Pietro Aldi (1852–1888) was an academic Italian painter known for his subjects on romantic themes.

== Biography ==
Pietro Aldi was born in Manciano. He studied at the Academy of Siena with Luigi Mussini. In 1874, he is awarded a stipend at the Biningueci competition for La sconfitta di Corradino di Svevia a Tagliacozzo (Defeat of Conradin, Duke of Swabia, at the Battle of Tagliacozzo) and this allowed him to continue studies in Rome and Venice.

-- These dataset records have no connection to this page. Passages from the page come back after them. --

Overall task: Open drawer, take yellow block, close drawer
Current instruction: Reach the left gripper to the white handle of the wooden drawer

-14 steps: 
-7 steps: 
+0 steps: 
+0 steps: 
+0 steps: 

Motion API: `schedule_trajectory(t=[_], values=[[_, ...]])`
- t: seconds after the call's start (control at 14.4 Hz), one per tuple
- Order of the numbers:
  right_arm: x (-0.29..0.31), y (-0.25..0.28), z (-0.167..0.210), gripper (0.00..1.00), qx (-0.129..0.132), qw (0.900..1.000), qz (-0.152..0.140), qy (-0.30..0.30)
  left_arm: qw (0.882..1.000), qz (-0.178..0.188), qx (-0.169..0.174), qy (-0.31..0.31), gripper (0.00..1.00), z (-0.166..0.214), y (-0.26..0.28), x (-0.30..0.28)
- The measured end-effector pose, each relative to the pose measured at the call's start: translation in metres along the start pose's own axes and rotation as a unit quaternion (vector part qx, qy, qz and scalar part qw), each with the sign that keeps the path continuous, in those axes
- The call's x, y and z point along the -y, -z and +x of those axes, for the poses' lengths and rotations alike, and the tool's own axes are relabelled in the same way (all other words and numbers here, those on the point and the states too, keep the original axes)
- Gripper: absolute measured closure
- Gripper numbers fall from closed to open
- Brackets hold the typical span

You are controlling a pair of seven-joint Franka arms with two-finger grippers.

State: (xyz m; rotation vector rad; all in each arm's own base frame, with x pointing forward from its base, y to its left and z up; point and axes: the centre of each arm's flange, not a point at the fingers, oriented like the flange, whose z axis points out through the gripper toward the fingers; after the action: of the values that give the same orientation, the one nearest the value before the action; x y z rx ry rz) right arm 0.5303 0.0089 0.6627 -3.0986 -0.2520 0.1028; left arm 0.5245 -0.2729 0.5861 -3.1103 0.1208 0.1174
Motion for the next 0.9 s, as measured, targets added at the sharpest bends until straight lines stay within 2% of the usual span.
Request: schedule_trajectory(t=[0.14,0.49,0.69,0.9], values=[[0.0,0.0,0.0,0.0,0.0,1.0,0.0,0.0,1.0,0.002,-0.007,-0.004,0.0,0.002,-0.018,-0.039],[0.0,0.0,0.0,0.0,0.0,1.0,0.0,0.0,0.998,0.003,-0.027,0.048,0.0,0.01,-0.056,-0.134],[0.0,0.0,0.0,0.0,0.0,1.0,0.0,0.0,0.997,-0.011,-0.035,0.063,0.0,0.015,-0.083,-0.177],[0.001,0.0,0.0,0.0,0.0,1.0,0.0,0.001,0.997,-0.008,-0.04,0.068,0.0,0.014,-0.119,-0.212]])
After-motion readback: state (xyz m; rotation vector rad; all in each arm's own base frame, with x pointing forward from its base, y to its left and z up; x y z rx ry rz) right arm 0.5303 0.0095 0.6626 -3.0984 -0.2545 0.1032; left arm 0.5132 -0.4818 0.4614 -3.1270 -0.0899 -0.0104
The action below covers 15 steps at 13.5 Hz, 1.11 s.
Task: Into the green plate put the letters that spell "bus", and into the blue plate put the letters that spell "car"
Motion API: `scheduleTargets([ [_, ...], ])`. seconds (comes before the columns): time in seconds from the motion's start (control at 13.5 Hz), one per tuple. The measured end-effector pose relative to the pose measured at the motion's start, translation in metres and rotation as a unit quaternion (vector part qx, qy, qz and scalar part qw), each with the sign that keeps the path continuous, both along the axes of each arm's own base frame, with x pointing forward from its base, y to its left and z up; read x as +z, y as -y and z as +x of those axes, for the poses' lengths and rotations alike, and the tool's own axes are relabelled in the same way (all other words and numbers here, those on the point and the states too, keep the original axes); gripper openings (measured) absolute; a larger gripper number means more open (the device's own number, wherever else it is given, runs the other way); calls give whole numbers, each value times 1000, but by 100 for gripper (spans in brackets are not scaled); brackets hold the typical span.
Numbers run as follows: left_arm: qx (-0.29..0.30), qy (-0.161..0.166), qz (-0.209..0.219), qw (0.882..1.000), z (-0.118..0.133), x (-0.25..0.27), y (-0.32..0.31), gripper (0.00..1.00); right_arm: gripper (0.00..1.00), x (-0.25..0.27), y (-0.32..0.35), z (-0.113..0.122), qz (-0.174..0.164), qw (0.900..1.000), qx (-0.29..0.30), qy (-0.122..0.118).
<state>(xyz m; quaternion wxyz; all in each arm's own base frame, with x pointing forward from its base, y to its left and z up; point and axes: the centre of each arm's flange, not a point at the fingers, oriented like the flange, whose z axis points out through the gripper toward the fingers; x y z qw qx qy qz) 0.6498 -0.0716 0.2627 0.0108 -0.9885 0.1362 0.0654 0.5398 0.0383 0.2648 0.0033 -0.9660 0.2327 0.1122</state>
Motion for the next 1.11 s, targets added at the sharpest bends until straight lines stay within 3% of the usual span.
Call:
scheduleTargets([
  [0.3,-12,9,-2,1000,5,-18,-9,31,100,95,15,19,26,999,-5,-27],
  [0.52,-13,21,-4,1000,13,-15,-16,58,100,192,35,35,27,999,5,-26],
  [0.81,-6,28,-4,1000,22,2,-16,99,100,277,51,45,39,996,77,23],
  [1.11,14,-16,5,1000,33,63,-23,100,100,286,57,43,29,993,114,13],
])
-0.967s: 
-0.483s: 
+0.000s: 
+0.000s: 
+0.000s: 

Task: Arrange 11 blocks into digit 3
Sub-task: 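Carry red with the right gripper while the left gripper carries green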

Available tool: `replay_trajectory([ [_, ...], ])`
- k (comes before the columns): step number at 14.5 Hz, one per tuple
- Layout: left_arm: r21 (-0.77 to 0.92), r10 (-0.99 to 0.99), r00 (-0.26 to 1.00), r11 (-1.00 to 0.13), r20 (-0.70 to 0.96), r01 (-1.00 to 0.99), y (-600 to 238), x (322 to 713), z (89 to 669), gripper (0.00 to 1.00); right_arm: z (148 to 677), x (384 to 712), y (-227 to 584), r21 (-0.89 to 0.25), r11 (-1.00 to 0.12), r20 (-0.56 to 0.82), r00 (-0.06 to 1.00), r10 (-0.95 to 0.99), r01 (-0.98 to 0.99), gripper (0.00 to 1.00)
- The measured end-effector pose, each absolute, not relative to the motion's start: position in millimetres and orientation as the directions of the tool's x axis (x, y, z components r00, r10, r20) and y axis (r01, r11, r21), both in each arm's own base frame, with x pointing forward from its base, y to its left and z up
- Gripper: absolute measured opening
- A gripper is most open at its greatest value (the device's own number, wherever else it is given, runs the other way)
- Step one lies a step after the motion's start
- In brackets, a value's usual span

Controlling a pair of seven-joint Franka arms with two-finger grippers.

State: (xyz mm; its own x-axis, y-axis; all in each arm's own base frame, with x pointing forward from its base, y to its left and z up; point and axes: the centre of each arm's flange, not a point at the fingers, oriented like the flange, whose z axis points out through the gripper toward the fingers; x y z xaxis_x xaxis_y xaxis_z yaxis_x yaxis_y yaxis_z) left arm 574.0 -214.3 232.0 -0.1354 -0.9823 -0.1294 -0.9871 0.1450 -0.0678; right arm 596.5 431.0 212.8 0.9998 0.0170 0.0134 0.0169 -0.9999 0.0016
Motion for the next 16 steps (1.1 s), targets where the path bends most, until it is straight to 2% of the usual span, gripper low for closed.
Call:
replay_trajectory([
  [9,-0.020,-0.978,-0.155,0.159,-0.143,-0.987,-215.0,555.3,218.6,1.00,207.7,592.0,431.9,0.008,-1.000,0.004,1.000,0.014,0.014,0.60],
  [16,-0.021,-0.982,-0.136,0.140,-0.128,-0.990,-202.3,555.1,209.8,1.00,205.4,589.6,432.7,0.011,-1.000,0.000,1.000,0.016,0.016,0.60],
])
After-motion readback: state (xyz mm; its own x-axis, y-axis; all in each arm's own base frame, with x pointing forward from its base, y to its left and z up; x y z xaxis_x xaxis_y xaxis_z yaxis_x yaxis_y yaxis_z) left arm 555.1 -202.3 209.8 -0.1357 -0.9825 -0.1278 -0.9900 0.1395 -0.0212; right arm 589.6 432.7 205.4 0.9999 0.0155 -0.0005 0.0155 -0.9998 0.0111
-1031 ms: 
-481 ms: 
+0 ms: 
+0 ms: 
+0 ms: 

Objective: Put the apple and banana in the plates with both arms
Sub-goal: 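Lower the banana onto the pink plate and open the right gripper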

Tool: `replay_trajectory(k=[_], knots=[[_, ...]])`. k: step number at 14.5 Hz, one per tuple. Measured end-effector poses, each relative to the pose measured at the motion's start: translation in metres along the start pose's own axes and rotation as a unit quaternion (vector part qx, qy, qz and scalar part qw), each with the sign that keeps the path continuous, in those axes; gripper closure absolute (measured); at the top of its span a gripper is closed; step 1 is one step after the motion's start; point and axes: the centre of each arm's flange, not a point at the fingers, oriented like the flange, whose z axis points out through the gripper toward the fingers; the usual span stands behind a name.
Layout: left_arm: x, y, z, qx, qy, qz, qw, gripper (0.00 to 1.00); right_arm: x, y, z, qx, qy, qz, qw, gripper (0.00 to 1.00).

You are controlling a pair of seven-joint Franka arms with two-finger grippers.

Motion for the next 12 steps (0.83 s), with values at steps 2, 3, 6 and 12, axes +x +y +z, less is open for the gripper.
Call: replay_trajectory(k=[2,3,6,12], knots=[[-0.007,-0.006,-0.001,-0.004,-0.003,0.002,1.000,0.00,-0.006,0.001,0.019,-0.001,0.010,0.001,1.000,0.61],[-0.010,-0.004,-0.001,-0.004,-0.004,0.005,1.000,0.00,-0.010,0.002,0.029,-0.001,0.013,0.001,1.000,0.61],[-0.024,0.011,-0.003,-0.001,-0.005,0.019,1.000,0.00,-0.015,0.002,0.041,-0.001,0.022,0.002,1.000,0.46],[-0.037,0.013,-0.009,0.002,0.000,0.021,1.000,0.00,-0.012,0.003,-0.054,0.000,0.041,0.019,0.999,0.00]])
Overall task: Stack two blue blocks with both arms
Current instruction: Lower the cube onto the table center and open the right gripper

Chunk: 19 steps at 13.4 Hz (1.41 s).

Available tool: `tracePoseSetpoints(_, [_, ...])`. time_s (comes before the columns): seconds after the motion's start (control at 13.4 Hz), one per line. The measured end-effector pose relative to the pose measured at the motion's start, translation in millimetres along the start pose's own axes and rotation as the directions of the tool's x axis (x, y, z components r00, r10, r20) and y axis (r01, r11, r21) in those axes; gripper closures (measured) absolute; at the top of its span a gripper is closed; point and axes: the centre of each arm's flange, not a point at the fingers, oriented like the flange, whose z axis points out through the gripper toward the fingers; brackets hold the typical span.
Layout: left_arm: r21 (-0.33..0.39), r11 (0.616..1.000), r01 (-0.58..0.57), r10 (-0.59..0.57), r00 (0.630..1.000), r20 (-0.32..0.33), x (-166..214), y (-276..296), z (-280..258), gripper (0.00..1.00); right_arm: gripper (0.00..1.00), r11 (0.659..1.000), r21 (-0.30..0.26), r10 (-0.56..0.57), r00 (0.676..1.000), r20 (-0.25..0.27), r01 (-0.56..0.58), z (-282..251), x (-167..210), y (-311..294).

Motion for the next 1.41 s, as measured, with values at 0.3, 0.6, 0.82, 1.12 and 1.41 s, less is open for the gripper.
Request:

He painted historic subjects in the style of Antonio Ciseri with his master Mussini. He contributed at the frescoes of the Palazzo Pubblico in Siena. He painted two large canvases for the Pitigliano Cathedral.

He died at age 36.

==Some works==
- L’incontro a Teano (1886), fresco in the Palazzo Pubblico of Siena.
- L'armistizio di Novara (1887), fresco in the Palazzo Pubblico of Siena.
- Two paintings made in 1885 in the Pitigliano Cathedral representing:
  - L'imperatore Arrigo IV a Canossa.
  - La predestinazione del giovane Ildebrando.
- Le ultime ore della libertà senese (1882), Santa Maria della Scala (Sala San Pio), Siena.
- Nerone contempla l'incendio di Roma, Santa Maria della Scala (Sala San Pio), Siena. Unfinished painting.
- Giuditta che mostra la testa di Oloferne, Lateran Palace, Rome.
- San Nicola di Bari, Chiesa di San Nicola, Capalbio (GR).
- Madonna col Bambino che consegna a san Paolo della Croce il progetto del convento (1880), Convento dei Padri Passionisti, Monte Argentario (GR).
- Giuramento di Ghino di Tacco, Palazzo Comunale, Manciano, (GR).